**Assignment:** Using the data below, show every line where the word "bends" occurs.

[Dataset excerpts]
········

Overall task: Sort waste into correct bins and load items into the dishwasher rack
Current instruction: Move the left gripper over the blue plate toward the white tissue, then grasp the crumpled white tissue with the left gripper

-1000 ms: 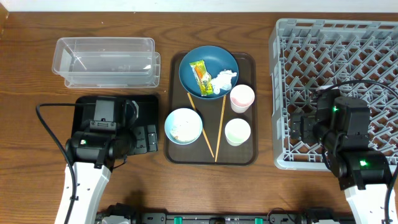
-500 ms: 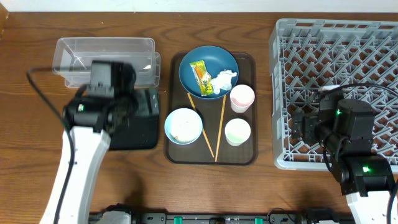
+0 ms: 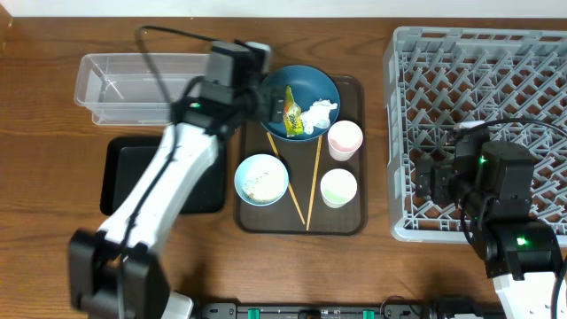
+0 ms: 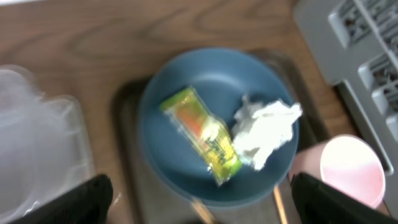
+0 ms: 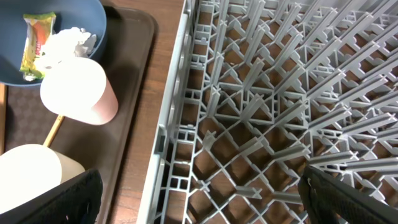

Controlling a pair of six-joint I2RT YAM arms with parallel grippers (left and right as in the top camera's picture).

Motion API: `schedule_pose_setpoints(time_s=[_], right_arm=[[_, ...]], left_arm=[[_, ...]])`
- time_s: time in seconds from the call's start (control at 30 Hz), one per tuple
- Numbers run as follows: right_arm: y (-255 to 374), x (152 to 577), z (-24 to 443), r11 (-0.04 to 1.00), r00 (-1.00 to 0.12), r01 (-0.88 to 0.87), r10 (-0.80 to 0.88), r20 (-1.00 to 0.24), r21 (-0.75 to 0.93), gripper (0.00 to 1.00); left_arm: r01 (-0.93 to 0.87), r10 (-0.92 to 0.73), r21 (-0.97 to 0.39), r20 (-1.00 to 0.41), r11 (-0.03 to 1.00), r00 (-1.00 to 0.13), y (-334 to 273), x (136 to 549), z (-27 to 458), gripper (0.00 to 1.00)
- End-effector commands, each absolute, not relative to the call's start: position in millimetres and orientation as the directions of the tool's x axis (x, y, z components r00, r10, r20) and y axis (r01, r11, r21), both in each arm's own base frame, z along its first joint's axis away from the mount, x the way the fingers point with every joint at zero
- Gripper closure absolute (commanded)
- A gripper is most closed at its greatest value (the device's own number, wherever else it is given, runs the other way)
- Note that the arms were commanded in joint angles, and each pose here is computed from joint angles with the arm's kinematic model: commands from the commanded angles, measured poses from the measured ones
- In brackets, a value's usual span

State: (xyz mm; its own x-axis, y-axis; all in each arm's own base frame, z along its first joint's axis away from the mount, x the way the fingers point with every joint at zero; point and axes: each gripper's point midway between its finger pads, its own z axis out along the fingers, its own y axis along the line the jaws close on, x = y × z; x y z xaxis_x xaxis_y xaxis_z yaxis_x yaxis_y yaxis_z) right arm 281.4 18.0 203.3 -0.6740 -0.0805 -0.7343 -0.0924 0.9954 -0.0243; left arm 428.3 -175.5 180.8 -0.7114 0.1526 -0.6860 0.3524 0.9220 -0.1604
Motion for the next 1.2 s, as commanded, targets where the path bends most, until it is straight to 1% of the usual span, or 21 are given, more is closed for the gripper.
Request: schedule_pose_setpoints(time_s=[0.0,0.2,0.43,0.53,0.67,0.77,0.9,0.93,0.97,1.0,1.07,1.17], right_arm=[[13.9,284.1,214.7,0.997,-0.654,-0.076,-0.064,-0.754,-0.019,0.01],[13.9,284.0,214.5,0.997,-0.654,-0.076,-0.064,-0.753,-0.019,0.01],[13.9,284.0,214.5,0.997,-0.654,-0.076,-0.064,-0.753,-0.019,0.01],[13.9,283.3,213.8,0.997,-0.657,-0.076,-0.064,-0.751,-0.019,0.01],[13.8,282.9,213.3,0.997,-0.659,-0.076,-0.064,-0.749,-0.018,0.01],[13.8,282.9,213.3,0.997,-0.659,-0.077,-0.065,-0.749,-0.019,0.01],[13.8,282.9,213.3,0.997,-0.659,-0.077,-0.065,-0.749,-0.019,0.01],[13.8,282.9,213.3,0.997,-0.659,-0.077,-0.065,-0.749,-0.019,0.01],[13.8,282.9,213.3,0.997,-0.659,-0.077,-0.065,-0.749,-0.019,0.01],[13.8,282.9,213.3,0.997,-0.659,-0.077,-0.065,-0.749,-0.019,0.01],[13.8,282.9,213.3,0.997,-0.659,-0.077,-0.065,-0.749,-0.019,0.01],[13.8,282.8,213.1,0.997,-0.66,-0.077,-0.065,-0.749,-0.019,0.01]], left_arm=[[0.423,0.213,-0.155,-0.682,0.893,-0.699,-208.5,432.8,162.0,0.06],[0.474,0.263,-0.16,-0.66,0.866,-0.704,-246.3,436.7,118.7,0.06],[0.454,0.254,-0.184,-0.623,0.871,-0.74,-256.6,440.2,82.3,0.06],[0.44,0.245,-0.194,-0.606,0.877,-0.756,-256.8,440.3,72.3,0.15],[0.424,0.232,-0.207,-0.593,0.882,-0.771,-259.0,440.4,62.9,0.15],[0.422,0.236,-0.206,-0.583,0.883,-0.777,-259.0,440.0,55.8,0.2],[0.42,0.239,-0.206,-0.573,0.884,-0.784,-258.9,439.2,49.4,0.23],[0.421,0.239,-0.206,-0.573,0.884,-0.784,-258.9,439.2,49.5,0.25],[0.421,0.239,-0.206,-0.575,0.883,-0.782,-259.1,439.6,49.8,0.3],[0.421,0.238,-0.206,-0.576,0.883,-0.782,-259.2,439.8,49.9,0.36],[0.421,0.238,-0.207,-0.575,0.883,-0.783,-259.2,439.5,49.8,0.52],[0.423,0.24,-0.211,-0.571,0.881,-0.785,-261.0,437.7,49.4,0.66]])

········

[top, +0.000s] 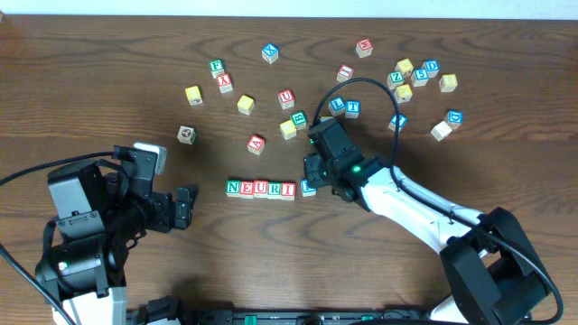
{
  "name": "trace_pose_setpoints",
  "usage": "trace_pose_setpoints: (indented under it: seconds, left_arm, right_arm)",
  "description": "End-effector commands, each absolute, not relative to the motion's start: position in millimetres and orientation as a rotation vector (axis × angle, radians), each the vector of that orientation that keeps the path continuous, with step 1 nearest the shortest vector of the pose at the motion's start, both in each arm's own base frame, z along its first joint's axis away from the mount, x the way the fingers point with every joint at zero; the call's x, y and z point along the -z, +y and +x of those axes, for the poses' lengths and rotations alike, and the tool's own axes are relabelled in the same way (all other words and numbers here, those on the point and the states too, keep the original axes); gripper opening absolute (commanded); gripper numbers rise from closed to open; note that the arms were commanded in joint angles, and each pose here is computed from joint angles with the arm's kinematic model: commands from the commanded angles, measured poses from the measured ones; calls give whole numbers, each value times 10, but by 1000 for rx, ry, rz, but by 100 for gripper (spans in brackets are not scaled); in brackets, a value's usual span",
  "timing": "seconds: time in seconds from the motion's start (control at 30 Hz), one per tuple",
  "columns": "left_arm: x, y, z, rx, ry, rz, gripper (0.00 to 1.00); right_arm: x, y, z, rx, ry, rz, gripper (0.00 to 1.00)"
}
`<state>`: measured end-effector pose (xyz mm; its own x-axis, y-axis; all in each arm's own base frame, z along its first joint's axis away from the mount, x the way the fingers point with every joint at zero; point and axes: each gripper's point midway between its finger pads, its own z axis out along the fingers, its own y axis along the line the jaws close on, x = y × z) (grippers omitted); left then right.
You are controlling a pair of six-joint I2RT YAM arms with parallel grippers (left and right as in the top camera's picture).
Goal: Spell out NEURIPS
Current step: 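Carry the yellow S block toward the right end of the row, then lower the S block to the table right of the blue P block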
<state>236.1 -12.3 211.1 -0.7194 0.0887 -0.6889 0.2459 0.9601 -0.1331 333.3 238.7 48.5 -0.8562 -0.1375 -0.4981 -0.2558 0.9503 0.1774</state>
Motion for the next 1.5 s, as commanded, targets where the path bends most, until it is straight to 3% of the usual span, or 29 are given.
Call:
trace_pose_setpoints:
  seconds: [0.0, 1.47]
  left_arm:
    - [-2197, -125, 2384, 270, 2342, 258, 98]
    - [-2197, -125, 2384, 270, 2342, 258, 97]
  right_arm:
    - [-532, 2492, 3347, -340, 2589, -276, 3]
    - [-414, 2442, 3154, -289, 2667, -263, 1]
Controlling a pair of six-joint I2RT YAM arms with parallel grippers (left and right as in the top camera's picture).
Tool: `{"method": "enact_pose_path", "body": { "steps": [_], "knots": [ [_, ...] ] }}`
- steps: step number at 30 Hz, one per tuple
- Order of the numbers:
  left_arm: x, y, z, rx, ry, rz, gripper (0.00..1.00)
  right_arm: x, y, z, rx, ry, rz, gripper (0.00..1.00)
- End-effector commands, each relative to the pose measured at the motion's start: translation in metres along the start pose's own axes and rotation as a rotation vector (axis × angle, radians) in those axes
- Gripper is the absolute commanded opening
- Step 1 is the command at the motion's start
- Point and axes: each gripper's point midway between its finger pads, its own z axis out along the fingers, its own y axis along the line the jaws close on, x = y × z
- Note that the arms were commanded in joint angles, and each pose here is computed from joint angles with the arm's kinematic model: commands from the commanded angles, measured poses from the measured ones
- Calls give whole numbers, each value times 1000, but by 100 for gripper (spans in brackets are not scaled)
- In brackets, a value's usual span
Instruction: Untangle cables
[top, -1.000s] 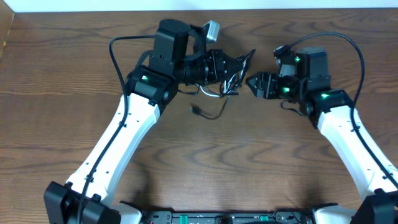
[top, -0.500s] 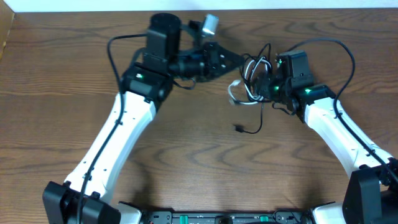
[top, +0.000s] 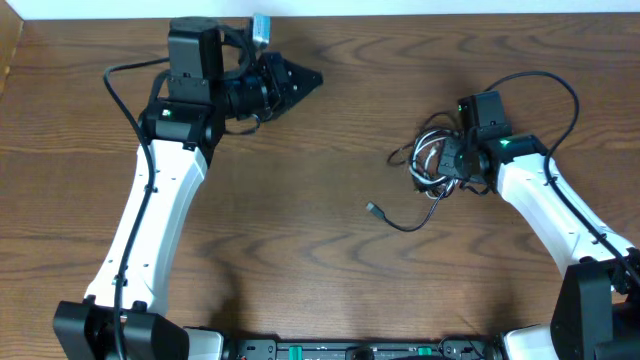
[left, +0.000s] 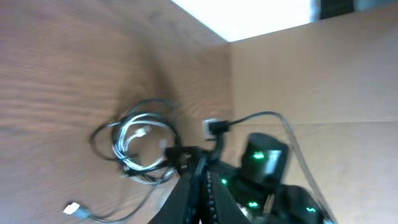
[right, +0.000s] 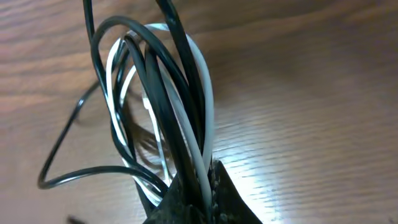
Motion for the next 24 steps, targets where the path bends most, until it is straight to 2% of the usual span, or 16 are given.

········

**Response:**
Motion for the next 1.2 s, as commanded, targets where the path bends most, until it is straight to 1% of the usual span, or 21 are given, more is closed for the gripper.
Motion for the next 1.5 s, as commanded, targets where the path bends most, until it is straight to 3% of the usual span, or 29 are given.
Motion for the next 24 steps, targets where the path bends most, until it is straight to 2% of the usual span, or 16 are given.

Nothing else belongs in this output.